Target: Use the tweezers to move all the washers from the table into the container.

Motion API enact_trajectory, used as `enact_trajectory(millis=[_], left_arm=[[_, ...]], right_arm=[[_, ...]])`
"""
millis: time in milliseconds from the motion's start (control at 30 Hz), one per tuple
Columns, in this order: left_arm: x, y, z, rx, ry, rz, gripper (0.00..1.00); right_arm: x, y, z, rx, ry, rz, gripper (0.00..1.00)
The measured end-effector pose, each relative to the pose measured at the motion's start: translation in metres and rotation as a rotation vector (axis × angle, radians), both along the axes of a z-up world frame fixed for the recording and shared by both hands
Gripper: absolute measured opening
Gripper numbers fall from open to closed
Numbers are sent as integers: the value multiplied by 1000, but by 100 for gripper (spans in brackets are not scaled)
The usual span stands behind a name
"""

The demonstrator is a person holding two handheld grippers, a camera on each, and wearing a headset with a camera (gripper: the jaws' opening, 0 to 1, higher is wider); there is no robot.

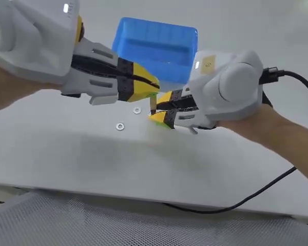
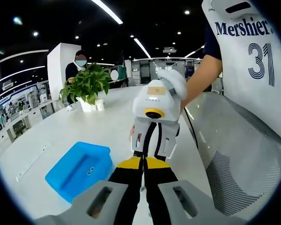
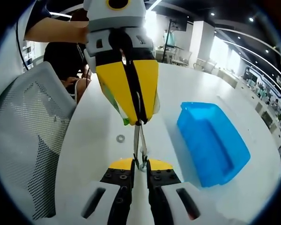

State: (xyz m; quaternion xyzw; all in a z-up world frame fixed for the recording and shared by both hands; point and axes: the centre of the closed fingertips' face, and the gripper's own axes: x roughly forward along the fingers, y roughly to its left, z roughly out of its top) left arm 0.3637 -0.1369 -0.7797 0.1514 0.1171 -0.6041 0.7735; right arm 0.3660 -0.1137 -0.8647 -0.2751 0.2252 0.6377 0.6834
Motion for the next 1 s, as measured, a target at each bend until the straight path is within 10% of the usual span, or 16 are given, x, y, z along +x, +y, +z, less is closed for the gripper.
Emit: enact_trajectory(millis=[433,1000], left_arm=[[-2,0,5,3,-5,-5,4],[16,5,56,-7,-116,-10,4]], right_arm=[[0,0,6,-2,-19,7,10],[28,5,55,29,-147,-3,10]])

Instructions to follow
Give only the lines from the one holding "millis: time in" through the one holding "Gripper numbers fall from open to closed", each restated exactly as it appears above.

Reply to the task
millis: time in milliseconds from the motion's start (control at 30 Hz), one per tuple
Columns, in this order: left_arm: x, y, z, rx, ry, rz, gripper (0.00..1.00); right_arm: x, y, z, rx, ry, rz, gripper (0.00..1.00)
The measured end-effector pose, each relative to the pose measured at the motion's start: translation in metres and rotation as a rotation vector (axis × angle, radians), both along the axes of a z-up world frame fixed for the recording and shared by both hands
Gripper: absolute measured opening
Gripper numbers fall from open to closed

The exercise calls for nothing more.